言語の療育を行う言語聴覚士がアバターを通じて子供に接する「言語聴覚療法」を提供するサービスを2025年度中に、個人の特性に合わせて対人関係を学ぶ「ソーシャルスキルトレーニング」サービスを2026年度中にそれぞれ始めることを目指しています。
塩野義製薬の調査では、言語聴覚士がアバターを使ってASDの子供らに接したところ、人と直接対面するよりも会話に集中する傾向があったといいます。
アバターは自由に選ぶことができ、人間だけでなく動物やアニメ風のキャラクターなど子供の特性に合わせて設定します。声も変えることができ、子供の関心を引きやすいアバターをつくり出すことが可能。興味を引き付けながら言葉や会話の練習ができます。
言葉の問題はその後の学習の遅れや人間関係の構築などに影響を与えることから、専門的な支援が必要とされる一方、子供の言語療育を担う言語聴覚士の数には限りがあります。アバターのサービスは同時に複数の配信も可能なため、よりきめ細かい対応が期待できます。

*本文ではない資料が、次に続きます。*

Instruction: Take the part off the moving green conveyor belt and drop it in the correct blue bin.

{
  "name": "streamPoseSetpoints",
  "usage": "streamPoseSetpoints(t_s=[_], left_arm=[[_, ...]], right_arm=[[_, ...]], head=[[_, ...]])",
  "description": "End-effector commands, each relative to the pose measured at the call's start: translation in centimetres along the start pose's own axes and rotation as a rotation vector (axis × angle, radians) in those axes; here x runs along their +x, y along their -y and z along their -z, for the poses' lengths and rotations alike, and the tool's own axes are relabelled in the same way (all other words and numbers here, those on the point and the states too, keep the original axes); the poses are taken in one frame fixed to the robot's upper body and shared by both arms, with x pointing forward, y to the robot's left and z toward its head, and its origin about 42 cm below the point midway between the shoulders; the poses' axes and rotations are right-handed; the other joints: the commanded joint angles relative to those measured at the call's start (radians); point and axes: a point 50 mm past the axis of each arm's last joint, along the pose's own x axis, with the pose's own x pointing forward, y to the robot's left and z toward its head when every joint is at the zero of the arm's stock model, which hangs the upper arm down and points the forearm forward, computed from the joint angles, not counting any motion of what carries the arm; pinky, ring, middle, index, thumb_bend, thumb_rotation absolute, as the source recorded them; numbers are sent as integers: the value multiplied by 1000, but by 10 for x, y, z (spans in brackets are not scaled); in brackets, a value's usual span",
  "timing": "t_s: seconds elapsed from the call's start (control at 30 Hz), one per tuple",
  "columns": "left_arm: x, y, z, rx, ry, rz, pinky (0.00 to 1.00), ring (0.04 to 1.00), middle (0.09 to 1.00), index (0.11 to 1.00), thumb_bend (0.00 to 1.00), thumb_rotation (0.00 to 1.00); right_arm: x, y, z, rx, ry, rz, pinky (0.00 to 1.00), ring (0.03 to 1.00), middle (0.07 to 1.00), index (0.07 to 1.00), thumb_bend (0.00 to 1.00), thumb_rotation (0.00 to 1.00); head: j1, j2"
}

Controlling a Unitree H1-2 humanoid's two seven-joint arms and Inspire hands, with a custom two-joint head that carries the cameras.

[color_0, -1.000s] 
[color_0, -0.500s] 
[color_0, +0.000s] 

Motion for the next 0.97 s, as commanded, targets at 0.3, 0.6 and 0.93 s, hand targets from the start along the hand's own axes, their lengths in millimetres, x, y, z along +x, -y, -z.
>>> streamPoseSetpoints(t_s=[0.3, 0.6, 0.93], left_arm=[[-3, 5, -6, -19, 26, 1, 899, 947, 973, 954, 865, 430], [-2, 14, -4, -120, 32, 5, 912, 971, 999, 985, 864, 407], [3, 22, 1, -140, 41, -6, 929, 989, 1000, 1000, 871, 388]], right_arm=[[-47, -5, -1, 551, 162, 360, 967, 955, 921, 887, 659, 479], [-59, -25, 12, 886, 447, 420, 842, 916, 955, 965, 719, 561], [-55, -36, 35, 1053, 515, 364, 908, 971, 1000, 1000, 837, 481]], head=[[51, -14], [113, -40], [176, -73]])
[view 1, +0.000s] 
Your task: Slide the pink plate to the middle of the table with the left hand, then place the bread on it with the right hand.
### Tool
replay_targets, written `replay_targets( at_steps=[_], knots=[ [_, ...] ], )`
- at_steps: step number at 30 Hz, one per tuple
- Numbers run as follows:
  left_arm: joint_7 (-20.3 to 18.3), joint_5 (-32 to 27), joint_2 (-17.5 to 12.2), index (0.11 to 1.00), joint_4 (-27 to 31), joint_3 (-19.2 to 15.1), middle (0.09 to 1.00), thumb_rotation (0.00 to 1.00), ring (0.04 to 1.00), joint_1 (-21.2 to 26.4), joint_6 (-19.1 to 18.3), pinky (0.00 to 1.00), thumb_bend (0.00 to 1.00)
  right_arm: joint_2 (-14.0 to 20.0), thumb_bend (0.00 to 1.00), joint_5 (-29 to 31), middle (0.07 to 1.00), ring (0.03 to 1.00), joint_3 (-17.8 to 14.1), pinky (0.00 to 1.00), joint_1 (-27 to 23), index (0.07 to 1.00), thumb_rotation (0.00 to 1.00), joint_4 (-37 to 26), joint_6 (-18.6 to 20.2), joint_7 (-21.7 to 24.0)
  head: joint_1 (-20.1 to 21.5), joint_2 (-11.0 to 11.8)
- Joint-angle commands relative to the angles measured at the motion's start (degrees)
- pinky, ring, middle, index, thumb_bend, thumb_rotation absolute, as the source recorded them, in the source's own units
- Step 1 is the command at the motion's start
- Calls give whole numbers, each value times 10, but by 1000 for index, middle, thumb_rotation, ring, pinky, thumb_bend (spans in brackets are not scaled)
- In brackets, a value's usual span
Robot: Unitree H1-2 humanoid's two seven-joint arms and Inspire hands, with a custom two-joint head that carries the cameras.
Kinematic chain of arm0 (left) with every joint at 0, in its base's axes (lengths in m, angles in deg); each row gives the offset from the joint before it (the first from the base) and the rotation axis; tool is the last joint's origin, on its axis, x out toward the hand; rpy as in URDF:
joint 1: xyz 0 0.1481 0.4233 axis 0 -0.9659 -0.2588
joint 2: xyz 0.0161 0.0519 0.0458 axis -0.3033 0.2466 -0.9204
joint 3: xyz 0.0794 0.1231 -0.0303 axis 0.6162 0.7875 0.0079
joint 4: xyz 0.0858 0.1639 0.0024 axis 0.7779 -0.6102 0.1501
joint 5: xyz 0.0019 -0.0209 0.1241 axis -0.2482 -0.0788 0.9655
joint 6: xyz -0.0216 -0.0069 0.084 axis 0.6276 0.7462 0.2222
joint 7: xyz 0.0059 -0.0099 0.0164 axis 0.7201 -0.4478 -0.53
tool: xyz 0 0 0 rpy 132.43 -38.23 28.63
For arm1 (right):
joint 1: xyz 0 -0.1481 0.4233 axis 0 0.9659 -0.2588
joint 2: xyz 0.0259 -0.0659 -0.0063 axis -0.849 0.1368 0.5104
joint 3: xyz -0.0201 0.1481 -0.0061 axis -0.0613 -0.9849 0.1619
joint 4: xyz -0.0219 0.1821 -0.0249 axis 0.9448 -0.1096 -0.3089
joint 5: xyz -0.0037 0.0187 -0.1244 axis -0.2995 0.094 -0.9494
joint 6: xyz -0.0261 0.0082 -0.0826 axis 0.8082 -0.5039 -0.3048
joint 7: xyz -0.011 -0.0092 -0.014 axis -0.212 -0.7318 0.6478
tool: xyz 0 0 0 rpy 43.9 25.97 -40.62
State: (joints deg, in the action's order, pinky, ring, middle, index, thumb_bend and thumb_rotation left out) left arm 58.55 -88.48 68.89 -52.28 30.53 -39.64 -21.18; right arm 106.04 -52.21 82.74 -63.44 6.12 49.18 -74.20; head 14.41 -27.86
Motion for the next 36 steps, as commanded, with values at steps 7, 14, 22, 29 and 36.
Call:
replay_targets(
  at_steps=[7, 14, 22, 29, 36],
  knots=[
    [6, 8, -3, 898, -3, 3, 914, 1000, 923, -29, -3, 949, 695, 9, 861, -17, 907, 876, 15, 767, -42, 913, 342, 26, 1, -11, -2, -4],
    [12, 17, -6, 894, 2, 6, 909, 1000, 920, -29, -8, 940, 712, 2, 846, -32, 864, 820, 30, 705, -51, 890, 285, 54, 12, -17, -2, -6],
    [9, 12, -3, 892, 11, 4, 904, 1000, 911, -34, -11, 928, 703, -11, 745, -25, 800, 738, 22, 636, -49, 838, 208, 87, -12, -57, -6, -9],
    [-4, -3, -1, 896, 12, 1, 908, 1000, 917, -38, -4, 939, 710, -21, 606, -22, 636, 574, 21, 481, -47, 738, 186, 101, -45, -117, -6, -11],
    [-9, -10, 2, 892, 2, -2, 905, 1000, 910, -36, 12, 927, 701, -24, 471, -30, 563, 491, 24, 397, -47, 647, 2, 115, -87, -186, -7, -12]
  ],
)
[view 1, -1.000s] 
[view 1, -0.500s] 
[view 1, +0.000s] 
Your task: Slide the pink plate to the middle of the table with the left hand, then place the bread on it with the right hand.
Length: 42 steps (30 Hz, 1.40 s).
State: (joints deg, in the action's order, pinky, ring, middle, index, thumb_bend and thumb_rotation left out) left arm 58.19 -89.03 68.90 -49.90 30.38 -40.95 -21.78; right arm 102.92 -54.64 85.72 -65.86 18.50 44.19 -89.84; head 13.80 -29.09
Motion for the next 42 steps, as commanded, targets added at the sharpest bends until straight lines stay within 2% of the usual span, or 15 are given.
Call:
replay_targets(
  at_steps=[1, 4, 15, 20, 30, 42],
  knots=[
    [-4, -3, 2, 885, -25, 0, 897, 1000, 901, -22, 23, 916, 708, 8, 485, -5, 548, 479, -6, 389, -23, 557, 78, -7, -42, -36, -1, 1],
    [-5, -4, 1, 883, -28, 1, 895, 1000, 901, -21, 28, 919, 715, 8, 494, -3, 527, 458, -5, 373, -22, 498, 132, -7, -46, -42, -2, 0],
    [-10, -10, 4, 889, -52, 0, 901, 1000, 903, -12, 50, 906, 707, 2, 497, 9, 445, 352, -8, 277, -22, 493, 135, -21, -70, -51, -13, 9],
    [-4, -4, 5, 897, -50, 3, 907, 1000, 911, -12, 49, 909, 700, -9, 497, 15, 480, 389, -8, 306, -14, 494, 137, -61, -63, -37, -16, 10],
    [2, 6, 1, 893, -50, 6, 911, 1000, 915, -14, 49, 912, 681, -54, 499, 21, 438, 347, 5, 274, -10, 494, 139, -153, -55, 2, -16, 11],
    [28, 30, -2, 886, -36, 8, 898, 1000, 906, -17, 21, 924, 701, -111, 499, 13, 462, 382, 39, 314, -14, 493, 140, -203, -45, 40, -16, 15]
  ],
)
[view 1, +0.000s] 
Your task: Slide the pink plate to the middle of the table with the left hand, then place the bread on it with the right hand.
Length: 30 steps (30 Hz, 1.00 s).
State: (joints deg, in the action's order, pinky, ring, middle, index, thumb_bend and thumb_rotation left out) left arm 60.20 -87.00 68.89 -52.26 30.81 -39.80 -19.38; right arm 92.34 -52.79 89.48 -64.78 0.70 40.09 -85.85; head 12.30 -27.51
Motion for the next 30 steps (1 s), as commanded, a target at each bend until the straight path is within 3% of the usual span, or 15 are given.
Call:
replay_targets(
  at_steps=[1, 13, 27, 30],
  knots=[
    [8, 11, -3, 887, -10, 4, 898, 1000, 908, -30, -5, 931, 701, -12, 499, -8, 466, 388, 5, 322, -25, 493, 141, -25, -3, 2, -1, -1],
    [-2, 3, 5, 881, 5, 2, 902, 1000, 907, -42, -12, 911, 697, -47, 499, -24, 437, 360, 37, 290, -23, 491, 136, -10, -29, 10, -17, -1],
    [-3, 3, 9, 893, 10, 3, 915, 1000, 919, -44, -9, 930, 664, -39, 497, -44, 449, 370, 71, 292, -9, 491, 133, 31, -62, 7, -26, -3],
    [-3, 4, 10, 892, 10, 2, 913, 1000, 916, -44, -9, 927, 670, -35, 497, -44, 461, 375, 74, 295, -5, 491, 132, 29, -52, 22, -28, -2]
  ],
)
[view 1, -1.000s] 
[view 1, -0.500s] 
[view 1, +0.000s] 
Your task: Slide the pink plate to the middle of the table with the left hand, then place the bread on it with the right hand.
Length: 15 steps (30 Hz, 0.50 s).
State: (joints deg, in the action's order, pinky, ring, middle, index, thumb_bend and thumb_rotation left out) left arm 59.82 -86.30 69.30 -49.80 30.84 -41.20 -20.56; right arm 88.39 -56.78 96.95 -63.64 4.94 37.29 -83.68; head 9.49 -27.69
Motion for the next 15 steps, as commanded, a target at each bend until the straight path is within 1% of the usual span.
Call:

3歳児健診で言葉の遅れがみられた幼児や、小学校で対人コミュニケーションに悩む児童らをサポートし、各家庭のほか、学校の支援学級、児童発達支援事業所などでの導入を想定します。
塩野義製薬は今年2月に、小児のADHD患者を対象とした、ゲームで症状緩和が期待できるデジタル治療用アプリの製造販売承認を申請しています。治療だけでなく、困り事に応じた福祉環境の必要性から今回の事業に乗り出すことを決めました。
担当者は、「発達障害は切れ目のない支援が必要。今後サービスの対象幅や内容を広げていきたい」と話しています。